ABOUT THIS EXERCISE:
For this exercise, reproduce the entries below exactly, but only from the line containing "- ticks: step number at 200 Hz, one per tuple" through the line containing "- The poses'", both included.

---------- RECORDS FOR THIS EXERCISE ----------

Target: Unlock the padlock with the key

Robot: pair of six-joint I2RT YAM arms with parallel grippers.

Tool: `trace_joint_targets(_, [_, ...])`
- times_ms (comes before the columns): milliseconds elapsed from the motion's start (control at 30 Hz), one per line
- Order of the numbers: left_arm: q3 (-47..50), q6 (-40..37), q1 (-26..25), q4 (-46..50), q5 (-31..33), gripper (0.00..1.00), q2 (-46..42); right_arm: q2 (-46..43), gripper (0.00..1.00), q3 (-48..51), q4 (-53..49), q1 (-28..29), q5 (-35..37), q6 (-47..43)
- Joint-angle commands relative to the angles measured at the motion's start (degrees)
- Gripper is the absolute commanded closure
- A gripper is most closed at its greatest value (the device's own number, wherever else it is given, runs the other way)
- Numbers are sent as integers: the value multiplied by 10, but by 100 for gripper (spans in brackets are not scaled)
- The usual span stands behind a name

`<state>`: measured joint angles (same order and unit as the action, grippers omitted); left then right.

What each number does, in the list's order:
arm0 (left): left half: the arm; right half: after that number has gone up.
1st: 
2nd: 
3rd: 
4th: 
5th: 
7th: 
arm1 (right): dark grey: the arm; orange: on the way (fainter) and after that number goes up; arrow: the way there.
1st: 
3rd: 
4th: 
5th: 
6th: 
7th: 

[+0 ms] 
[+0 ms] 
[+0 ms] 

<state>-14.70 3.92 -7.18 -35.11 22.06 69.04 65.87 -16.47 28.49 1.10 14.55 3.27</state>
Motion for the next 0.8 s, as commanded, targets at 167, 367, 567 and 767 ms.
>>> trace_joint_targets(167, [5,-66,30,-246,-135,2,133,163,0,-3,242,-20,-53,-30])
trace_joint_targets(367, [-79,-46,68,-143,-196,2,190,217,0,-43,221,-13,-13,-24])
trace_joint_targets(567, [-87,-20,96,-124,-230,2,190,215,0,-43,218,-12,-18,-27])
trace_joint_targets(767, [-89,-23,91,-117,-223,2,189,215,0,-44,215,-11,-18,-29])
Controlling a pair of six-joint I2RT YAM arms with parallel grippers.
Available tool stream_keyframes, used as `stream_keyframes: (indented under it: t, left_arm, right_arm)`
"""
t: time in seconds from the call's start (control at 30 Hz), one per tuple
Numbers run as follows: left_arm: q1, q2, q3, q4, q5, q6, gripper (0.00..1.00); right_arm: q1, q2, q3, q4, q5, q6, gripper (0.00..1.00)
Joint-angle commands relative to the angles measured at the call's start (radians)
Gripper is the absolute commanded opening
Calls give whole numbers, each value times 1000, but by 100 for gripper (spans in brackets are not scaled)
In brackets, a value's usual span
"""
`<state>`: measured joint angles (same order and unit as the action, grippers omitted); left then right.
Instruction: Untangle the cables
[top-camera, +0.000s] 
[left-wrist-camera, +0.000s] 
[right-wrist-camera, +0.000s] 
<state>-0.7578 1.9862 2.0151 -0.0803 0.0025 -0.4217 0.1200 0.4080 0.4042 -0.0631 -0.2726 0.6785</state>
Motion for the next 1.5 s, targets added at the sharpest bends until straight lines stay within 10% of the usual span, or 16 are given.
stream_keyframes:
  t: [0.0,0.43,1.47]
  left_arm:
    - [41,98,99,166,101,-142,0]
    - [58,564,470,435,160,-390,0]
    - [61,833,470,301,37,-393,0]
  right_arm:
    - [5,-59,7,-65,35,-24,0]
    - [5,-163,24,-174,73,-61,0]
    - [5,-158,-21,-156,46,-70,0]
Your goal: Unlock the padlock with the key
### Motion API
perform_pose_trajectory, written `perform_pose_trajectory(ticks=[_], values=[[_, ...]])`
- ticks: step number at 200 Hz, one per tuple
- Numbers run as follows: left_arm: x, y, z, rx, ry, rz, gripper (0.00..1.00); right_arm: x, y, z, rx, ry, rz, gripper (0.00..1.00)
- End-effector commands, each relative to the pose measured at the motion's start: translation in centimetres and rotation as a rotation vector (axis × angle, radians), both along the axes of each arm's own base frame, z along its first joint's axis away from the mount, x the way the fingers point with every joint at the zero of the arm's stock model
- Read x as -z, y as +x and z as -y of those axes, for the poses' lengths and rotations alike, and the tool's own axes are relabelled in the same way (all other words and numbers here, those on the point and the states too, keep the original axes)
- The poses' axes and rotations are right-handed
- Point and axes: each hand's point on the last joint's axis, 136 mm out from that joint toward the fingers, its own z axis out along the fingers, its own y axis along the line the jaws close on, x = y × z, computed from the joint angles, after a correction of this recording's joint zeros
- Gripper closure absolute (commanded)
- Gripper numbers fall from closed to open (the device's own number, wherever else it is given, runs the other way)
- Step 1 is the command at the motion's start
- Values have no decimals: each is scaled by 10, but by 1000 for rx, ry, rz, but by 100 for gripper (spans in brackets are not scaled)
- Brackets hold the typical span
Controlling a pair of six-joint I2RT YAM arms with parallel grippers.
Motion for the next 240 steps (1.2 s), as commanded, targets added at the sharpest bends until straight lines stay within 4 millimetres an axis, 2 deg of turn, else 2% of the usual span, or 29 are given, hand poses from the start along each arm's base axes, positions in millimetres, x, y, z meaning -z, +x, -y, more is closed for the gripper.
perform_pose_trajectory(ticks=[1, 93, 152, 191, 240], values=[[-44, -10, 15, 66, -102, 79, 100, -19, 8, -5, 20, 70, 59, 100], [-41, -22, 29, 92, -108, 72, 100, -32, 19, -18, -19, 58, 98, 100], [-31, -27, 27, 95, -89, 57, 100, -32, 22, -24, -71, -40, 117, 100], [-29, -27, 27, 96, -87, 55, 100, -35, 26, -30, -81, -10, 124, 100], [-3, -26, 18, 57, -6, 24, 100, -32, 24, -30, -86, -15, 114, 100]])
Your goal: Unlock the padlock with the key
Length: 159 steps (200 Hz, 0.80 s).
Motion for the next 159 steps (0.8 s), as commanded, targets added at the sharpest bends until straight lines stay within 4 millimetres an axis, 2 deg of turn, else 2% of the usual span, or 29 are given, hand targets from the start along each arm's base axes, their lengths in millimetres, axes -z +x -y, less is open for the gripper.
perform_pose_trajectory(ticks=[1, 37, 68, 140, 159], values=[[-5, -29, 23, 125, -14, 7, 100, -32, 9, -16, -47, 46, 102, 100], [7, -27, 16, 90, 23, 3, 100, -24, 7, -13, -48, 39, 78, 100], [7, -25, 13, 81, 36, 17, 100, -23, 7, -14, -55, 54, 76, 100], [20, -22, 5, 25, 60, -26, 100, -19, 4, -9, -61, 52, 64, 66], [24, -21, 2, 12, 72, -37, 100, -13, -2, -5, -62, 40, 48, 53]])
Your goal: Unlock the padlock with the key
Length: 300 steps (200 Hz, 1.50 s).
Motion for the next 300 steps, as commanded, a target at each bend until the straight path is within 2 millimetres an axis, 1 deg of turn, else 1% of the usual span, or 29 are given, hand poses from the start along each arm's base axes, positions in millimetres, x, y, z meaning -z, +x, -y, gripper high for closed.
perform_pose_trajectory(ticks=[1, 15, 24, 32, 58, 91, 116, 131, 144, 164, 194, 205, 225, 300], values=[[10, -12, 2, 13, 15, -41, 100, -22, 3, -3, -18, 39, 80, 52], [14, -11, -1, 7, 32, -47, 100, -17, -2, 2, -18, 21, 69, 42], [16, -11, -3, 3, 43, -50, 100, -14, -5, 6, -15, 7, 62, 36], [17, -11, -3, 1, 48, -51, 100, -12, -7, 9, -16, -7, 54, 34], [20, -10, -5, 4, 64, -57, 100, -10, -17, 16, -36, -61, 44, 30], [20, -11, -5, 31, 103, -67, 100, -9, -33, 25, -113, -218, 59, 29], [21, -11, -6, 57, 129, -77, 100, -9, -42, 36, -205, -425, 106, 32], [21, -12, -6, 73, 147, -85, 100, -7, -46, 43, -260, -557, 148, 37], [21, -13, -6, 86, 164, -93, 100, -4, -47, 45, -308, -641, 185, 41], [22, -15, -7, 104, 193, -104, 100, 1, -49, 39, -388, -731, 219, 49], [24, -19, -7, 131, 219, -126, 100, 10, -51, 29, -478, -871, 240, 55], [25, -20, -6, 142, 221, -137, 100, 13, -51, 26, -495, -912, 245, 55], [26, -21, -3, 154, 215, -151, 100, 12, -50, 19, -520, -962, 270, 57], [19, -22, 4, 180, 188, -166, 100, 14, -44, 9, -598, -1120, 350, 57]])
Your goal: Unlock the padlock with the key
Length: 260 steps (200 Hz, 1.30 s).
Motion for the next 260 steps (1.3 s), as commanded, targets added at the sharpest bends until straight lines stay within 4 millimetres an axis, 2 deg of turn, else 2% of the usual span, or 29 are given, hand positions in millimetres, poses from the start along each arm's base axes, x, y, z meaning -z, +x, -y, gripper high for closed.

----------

ANSWER BOX:
- ticks: step number at 200 Hz, one per tuple
- Numbers run as follows: left_arm: x, y, z, rx, ry, rz, gripper (0.00..1.00); right_arm: x, y, z, rx, ry, rz, gripper (0.00..1.00)
- End-effector commands, each relative to the pose measured at the motion's start: translation in centimetres and rotation as a rotation vector (axis × angle, radians), both along the axes of each arm's own base frame, z along its first joint's axis away from the mount, x the way the fingers point with every joint at the zero of the arm's stock model
- Read x as -z, y as +x and z as -y of those axes, for the poses' lengths and rotations alike, and the tool's own axes are relabelled in the same way (all other words and numbers here, those on the point and the states too, keep the original axes)
- The poses' axes and rotations are right-handed

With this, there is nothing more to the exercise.